Каиафа приблизился к нему.
— Мы все знаем этого человека, — сказал первосвященник. — Он сын Иосифа-плотника и Марии, дочери Анны и Иоакима. При всем том он утверждает, будто он царь, Мессия и сын Божий! Но это еще не все. Он нарушает день субботний, он жаждет порушить закон наших предков, а это — преступление, караемое смертью!
— Быть может, это верно для вас, иудеев, но недостаточно для нас, римлян… Перечислите его дурные поступки, чтобы я мог судить по ним.
— Не будь он преступником, мы бы не прибегали к
— Повторяю, — настаивал Пилат, — я допускаю, что он согрешил, нарушив ваш закон. Но наших установлений он не нарушил, а посему судить его — ваша обязанность.
— Тебе же известно, что это невозможно! — в нетерпении воскликнул Каиафа. — Ведь по нашему мнению, он заслуживает смерти, а право посылать на смерть отвоевано римскими властями. Это трофей победителей.
— Так обвините его в преступлениях, за которые нужно казнить… Я готов выслушать.
Каиафа стал перечислять:
— Наш закон запрещает исцелять в день субботний, а обвиняемый злокозненно излечивал в субботу расслабленных, хромых, глухих, сухоруких, слепых, прокаженных и бесноватых!
— Объясни-ка мне, Каиафа, как это возможно вылечивать злокозненно? — спросил Пилат. — Исцеление, как мне кажется, это действие милосердное и злого умысла содержать не может.
— Отнюдь, — возразил Каиафа. — Ибо излечивал он именем Вельзевула… Это маг, а августейший император Тиберий предписал строго карать магов и колдунов.
Пилат покачал головой.
— Нет, изгнание бесов из тела не может быть делом сил тьмы, а только свидетельством всемогущества Бога.
— Это не имеет значения, — упорствовал Каиафа. — Мы просим, чтобы властительный прокуратор повелел привести обвиняемого и допросил его.
— Да будет так, — согласился Пилат и, обратившись к тому же слуге, что пришел от Клавдии напомнить о данном обещании, приказал: — Пусть Иисуса приведут сюда и обращаются с ним помягче.
Посланец спустился по ступеням и, приблизившись к Христу, с поклоном промолвил:
— Господин, римский прокуратор Понтий Пилат, правящий от имени Тиберия, нашего августейшего императора, приглашает тебя предстать перед ним.
При этих словах по толпе прошел ропот, ибо посланный говорил с Иисусом как слуга с господином: к обвиняемому подобало обращаться не так.
Однако посланец, услышав угрозы, ничуть не смутился и пошел впереди, указывая Иисусу дорогу.

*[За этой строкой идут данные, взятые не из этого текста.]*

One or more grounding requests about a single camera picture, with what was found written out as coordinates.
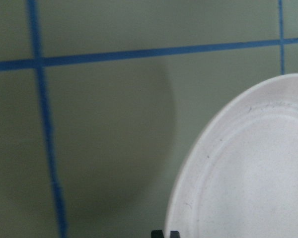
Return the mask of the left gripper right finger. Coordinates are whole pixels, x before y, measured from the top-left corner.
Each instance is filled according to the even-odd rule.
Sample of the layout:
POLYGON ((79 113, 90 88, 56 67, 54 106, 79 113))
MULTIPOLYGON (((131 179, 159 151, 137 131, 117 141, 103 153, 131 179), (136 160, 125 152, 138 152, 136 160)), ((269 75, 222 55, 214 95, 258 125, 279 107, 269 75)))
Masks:
POLYGON ((180 232, 179 231, 170 231, 170 238, 180 238, 180 232))

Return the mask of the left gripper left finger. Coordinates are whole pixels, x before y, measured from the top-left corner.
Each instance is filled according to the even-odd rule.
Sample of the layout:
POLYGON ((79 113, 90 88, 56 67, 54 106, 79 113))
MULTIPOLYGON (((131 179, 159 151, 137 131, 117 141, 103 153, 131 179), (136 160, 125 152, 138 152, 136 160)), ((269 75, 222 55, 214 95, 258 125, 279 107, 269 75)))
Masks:
POLYGON ((153 230, 150 233, 151 238, 163 238, 163 230, 153 230))

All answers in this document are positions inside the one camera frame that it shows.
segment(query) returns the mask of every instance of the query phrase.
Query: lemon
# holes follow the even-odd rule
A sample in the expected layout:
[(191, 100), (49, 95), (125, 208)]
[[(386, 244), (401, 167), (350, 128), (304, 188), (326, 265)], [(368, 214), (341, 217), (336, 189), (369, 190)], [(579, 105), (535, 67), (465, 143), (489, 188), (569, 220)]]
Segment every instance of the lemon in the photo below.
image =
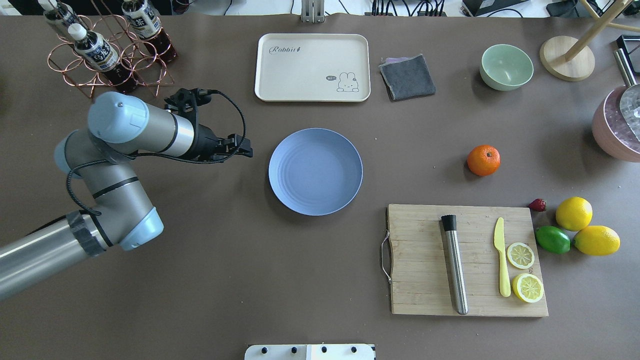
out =
[(533, 265), (535, 257), (533, 256), (533, 250), (527, 244), (512, 243), (507, 248), (507, 259), (513, 266), (524, 270)]
[(573, 237), (573, 241), (575, 247), (587, 255), (610, 255), (620, 248), (618, 234), (601, 225), (585, 227)]
[(545, 294), (542, 281), (533, 274), (520, 274), (513, 278), (513, 293), (524, 302), (538, 302)]
[(582, 197), (570, 197), (562, 201), (556, 210), (556, 222), (569, 231), (587, 227), (593, 217), (591, 204)]

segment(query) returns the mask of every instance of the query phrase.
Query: round wooden base
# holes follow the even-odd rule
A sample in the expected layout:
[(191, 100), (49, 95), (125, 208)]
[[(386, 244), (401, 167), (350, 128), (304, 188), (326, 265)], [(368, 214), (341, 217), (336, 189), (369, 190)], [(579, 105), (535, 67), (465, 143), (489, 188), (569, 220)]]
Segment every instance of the round wooden base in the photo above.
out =
[(540, 47), (540, 61), (553, 76), (566, 81), (582, 81), (591, 75), (596, 60), (588, 46), (566, 61), (564, 55), (578, 39), (566, 36), (550, 38)]

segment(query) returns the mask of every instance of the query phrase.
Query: blue plate
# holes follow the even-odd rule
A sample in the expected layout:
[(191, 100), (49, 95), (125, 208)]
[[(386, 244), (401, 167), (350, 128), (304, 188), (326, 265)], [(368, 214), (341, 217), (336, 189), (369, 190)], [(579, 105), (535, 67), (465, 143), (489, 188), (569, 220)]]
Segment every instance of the blue plate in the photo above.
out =
[(327, 215), (347, 206), (358, 193), (362, 160), (353, 144), (335, 131), (304, 129), (273, 151), (269, 182), (289, 209)]

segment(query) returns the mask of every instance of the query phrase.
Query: pink pot
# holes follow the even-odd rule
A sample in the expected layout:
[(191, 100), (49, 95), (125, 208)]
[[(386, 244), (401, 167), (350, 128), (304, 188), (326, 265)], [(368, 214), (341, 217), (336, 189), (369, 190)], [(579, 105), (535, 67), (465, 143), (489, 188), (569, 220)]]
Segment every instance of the pink pot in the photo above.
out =
[(640, 163), (640, 141), (620, 113), (620, 97), (627, 88), (613, 90), (593, 115), (593, 137), (607, 154), (620, 160)]

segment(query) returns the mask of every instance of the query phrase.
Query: bottle
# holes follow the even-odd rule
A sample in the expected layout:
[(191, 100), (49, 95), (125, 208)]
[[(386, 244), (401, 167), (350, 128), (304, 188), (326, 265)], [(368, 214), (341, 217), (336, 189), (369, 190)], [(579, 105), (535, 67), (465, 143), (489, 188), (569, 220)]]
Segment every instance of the bottle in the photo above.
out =
[(145, 41), (145, 47), (151, 54), (156, 52), (165, 63), (178, 57), (169, 36), (160, 24), (160, 19), (147, 0), (124, 0), (122, 13), (131, 24), (133, 31), (138, 34), (141, 40)]
[(60, 37), (68, 37), (67, 29), (72, 24), (80, 24), (84, 27), (71, 6), (59, 3), (56, 0), (38, 0), (38, 2), (44, 9), (43, 15), (47, 22)]
[(114, 51), (101, 34), (88, 31), (80, 24), (72, 24), (69, 26), (69, 35), (76, 41), (76, 53), (95, 70), (103, 73), (116, 90), (128, 94), (138, 87), (138, 75), (122, 65), (120, 54)]

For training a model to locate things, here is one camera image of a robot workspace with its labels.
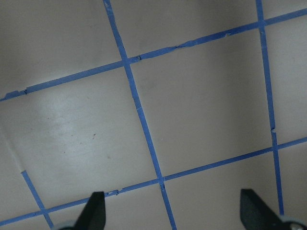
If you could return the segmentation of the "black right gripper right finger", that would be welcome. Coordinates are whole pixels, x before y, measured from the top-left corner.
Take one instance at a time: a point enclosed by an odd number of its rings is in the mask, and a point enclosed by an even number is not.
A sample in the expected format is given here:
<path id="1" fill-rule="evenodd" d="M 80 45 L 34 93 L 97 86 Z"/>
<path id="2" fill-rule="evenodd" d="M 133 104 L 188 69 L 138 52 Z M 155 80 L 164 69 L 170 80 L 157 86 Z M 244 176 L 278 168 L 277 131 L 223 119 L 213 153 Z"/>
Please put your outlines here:
<path id="1" fill-rule="evenodd" d="M 240 191 L 240 220 L 246 230 L 289 229 L 252 189 Z"/>

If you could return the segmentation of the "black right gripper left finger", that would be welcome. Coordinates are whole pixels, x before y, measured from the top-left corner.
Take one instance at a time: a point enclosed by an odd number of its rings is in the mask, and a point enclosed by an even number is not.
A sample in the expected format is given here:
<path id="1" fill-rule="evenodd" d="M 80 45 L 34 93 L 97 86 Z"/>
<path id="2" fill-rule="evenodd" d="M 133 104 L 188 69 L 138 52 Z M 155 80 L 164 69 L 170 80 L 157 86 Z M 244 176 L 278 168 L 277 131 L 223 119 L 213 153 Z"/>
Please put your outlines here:
<path id="1" fill-rule="evenodd" d="M 106 205 L 104 192 L 93 192 L 80 216 L 74 230 L 103 230 L 106 225 Z"/>

А когда дошел до места, где осколки камней могли поранить ноги божественного узника, он расстелил свой плащ на земле, приглашая Христа пройти по нему.
Ропот в толпе усилился.
Иисус же с мягкой улыбкой ступил на плащ и продолжал свой путь к лестнице.
Тут иудеи закричали Пилату:
— Почему ты высылаешь к этому человека гонца, словно тот не преступник? Зачем посланный тобой назвал его господин?.. И, наконец, почему гонец расстелил перед ним плащ?..
Пилат знаком приказал Иисусу остановиться, чтобы осведомиться у слуги, по какой причине тот повел себя подобным образом.
Иисус застыл неподвижно в пустом пространстве, огороженном двойной шеренгой воинов, всего в нескольких шагах от ступеней.